Pedro cerró los ojos. ¿Por qué estaba haciendo aquello? ¿Qué estaba esperando? ¿Obligarla a decirle que lo amaba del mismo modo que él se había visto aceptado a admitir que se había equivocado con ella? ¿Era ésa de verdad la clase de hombre que él era, un hombre cuyo orgullo exigía que ella lo amara simplemente porque él la amaba a ella? Pedro sintió un sabor amargo en la boca, un peso en el corazón. ¿No le había hecho ya bastante daño a Pau?
Ella oyó que Pedro suspiraba. No podía ser una señal de arrepentimiento, por supuesto. Ero era imposible. No se creía que pudiera darse la vuelta y mirarlo cuando sabía que él se disponía a abandonar la cama. No lo miró tampoco mientras se vestía y cuando, por fin, se marchó del dormitorio.
Su anterior euforia se había esfumado por completo. Se sentía agotada y vacía, hueca emocionalmente aparte del desgraciado anhelo que existía en su corazón. Lo que deseaba más que nada era que Pedro la tomara entre sus brazos y saber que lo que habían compartido era especial. ¿De verdad era tan necia? ¿Era eso lo que en realidad había esperado, que, como en un cuento de hadas, su beso lo transformara todo e hiciera que Pedro se enamorara perdidamente de ella?
¿Qué se enamorara perdidamente de ella? Eso no era lo que quería en absoluto. ¿O sí?
¿Acaso no estaba escondido en su interior el germen de la jovencita de dieciséis años que había sido, con todos sus sueños e ilusiones románticas?
Enterró el rostro entre las manos. El cuerpo le temblaba mientras trataba de decirse que todo iba a salir bien. Que estaba a salvo y que no amaba a Pedro
En su dormitorio, Pedro estaba inmóvil y silencioso. Debería ducharse, pero aún tenía el aroma de Paula sobre la piel y, dado que eso era lo único que tendría de ella a partir de aquel momento, aparte de sus recuerdos, lo mejor que podría hacer sería aferrarse a aquella esencia todo el tiempo que pudiera, como si fuera un adolescente abrumado por su primer amor de verdad.
O un hombre conociendo a su único amor.
Ya no podía ocultarse la verdad. Jamás había dejado de amar a Paula. Allí era donde le habían llevado los celos y la pasión. Al lugar del odio hacia sí mismo y del arrepentimiento, un verdadero desierto del corazón en el que se sentiría para siempre atormentado por el espejismo de lo que podría haber sido. No le reconfortaba ni le satisfacía saber que Pau también lo había deseado a él o que su deseo, el que él había despertado en ella, había terminado por borrar toda idea de venganza o castigo que ella pudiera tener. Pedro sabía lo suficiente sobre el poder del verdadero deseo para reconocerlo inmediatamente en él y en ella. Si hubiera sido más valiente, la habría forzado a admitir el deseo que sentía hacia él, pero, ¿Qué satisfacción le habría dado eso?
Se había equivocado terriblemente con ella y no había excusas para mitigar ese error ni modo alguno de enmendarlo. Tendría que vivir con eso durante el resto de su vida. Un peso insoportable que debía añadir al que ya llevaba, al que cargaba desde hacía siete años: el peso de amarla sin razón o lógica y tan completamente que en su vida no habría sitio para otra mujer. Ya estaba. Lo había admitido. La había amado entonces y seguía amándola en el presente. Jamás había dejado de amarla. Jamás dejaría de amarla. Nunca.

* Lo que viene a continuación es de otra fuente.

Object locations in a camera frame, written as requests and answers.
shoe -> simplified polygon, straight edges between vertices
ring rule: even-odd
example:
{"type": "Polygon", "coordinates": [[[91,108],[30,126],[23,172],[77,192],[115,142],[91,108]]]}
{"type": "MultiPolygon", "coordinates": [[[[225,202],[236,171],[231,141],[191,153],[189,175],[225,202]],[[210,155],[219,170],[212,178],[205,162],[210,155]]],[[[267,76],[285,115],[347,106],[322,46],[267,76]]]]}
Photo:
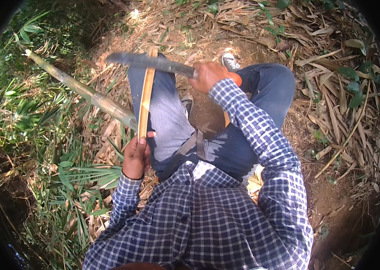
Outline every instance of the shoe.
{"type": "Polygon", "coordinates": [[[235,72],[236,70],[240,70],[241,66],[236,62],[235,57],[233,54],[229,52],[225,52],[221,56],[221,64],[227,68],[227,71],[229,72],[235,72]]]}
{"type": "Polygon", "coordinates": [[[186,108],[186,117],[189,118],[191,111],[193,110],[193,97],[191,95],[186,95],[181,100],[182,105],[186,108]]]}

leg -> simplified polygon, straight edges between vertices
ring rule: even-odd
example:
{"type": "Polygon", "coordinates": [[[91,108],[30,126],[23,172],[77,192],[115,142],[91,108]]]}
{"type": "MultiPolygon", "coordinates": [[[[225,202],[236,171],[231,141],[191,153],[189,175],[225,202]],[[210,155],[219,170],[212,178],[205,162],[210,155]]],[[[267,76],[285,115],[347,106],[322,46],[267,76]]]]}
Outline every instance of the leg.
{"type": "MultiPolygon", "coordinates": [[[[145,68],[129,68],[130,91],[137,119],[144,77],[145,68]]],[[[155,71],[148,130],[155,131],[157,135],[147,140],[151,147],[151,165],[155,171],[164,170],[173,154],[194,132],[186,118],[186,109],[178,96],[175,83],[175,74],[155,71]]]]}
{"type": "MultiPolygon", "coordinates": [[[[295,78],[286,66],[277,63],[258,64],[237,72],[242,77],[241,89],[252,93],[251,102],[266,111],[281,128],[295,93],[295,78]]],[[[207,161],[232,177],[247,181],[258,158],[241,130],[229,124],[208,143],[207,161]]]]}

blue checkered shirt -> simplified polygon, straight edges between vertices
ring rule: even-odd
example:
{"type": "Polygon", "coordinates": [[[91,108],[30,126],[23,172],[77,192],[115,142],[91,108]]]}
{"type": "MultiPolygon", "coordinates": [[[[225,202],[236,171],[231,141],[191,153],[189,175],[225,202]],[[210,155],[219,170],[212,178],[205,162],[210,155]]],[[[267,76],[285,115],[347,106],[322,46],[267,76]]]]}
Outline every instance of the blue checkered shirt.
{"type": "Polygon", "coordinates": [[[241,182],[190,161],[155,186],[136,214],[141,181],[122,175],[109,226],[89,247],[83,268],[150,262],[166,269],[307,269],[313,231],[301,164],[271,117],[231,79],[209,96],[241,129],[264,167],[256,205],[241,182]]]}

hand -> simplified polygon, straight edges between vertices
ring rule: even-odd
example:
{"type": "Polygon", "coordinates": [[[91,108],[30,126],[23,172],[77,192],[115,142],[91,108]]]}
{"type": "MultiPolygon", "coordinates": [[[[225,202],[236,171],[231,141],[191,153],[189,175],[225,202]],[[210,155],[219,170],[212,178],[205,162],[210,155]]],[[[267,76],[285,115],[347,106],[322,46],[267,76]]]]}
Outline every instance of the hand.
{"type": "MultiPolygon", "coordinates": [[[[155,132],[148,131],[146,133],[148,138],[154,137],[155,132]]],[[[151,162],[149,155],[151,149],[146,138],[140,138],[139,142],[137,135],[128,143],[124,149],[124,162],[122,163],[122,173],[131,179],[140,179],[142,175],[149,170],[151,162]]]]}
{"type": "Polygon", "coordinates": [[[199,72],[199,78],[197,80],[189,78],[189,83],[195,90],[204,94],[208,94],[209,89],[211,89],[218,81],[230,78],[227,68],[215,62],[204,64],[196,62],[193,64],[193,68],[199,72]]]}

knife handle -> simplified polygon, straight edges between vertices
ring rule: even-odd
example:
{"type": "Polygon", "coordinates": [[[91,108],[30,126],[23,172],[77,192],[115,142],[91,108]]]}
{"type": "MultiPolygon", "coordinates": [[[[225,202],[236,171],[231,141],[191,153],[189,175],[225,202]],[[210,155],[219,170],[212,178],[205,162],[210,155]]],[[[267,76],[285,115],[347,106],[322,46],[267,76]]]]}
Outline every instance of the knife handle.
{"type": "MultiPolygon", "coordinates": [[[[229,78],[233,80],[234,83],[236,83],[237,86],[241,86],[242,84],[242,78],[237,73],[234,72],[228,72],[229,78]]],[[[196,69],[193,70],[193,79],[197,79],[199,77],[199,73],[196,69]]]]}

Sin embargo, era el peso que cargaba la propia Paula el que más pesaba sobre su conciencia y sobre su corazón. Por orgullo y celos, había creído que guardando la inocencia de Pau hasta que fuera lo suficientemente madura para que él pudiera cortejarla, podría ganarse el corazón de la muchacha de quien se había enamorado. No había podido soportar el hecho de que otro hombre pudiera tener lo que él había deseado y se había negado. Se había sentido furioso con Paula por elegir a otro hombre, la había juzgado mal y la había castigado por ello.